_Task:_ In the material below, please retype the lines from the very first through the one with "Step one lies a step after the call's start", exactly and without pictures.

_Provided data:_
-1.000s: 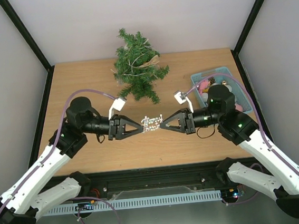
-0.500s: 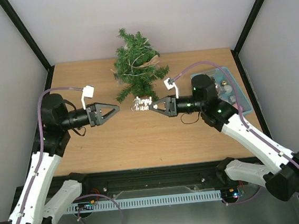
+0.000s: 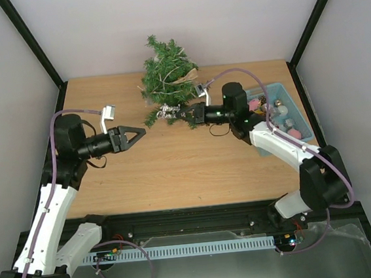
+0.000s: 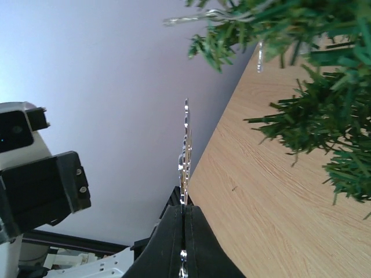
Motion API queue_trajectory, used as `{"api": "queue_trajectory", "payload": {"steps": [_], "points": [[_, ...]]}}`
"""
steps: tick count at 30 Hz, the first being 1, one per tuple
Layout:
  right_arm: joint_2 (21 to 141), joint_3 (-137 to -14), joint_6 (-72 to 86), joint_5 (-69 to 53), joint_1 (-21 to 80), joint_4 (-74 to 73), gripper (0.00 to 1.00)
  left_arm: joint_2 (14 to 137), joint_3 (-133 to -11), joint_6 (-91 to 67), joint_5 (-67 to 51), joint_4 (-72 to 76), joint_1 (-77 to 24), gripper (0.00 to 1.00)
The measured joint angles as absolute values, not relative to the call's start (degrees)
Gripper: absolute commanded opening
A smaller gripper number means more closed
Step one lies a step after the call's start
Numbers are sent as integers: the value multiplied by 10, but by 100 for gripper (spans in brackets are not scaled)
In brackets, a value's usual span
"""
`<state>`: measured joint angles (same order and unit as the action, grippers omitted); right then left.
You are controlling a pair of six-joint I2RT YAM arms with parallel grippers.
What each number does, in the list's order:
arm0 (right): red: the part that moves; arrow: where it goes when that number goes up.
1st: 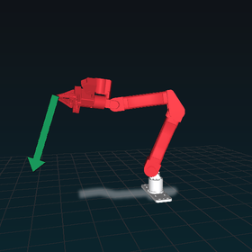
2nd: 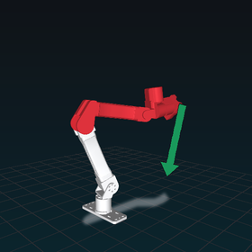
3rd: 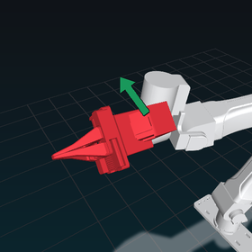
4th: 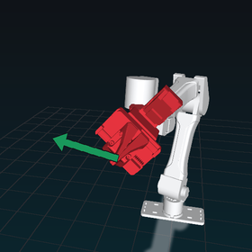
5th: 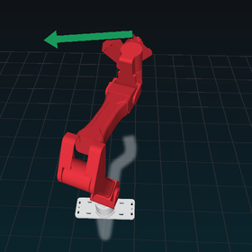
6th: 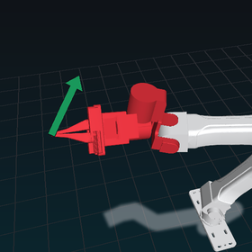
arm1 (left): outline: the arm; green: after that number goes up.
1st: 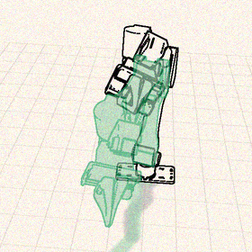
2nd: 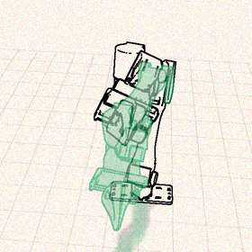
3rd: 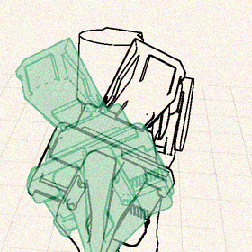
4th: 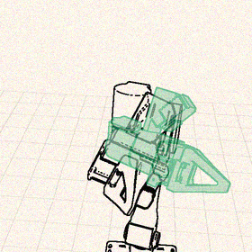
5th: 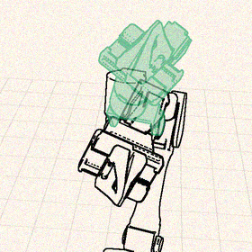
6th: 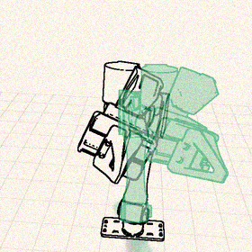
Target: Decorate the small christmas tree
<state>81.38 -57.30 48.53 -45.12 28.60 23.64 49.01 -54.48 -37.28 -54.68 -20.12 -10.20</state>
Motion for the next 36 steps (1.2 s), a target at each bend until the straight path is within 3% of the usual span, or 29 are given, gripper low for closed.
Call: {"api": "queue_trajectory", "payload": {"steps": [17, 36], "points": [[894, -614, 512, -472, 235, 299, 1, 491, -545, -361, -544, -208, -102, 42], [904, -617, 411, -479, 235, 271, 1, 491, -538, -360, -544, -210, -102, 39]]}}
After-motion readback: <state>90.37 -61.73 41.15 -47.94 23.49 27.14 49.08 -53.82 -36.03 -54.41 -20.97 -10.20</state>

_Response to the task:_
-1.000s: 
-0.500s: 
+0.000s: 
+0.000s: 
Motion API queue_trajectory, used as `{"api": "queue_trajectory", "payload": {"steps": [_], "points": [[_, ...]]}}`
"""
steps: tick count at 30 Hz, the first being 1, one per tuple
Layout:
  right_arm: joint_2 (21 to 141), joint_3 (-137 to -14), joint_6 (-72 to 86), joint_5 (-69 to 53), joint_1 (-21 to 80), joint_4 (-74 to 73), gripper (0.00 to 1.00)
  left_arm: joint_2 (14 to 137), joint_3 (-133 to -11), joint_6 (-91 to 67), joint_5 (-67 to 51), joint_4 (-72 to 76), joint_1 (-77 to 24), gripper (0.00 to 1.00)
The measured joint angles as absolute values, not relative to the call's start (degrees)
Gripper: absolute commanded opening
A smaller gripper number means more closed
Step one lies a step after the call's start

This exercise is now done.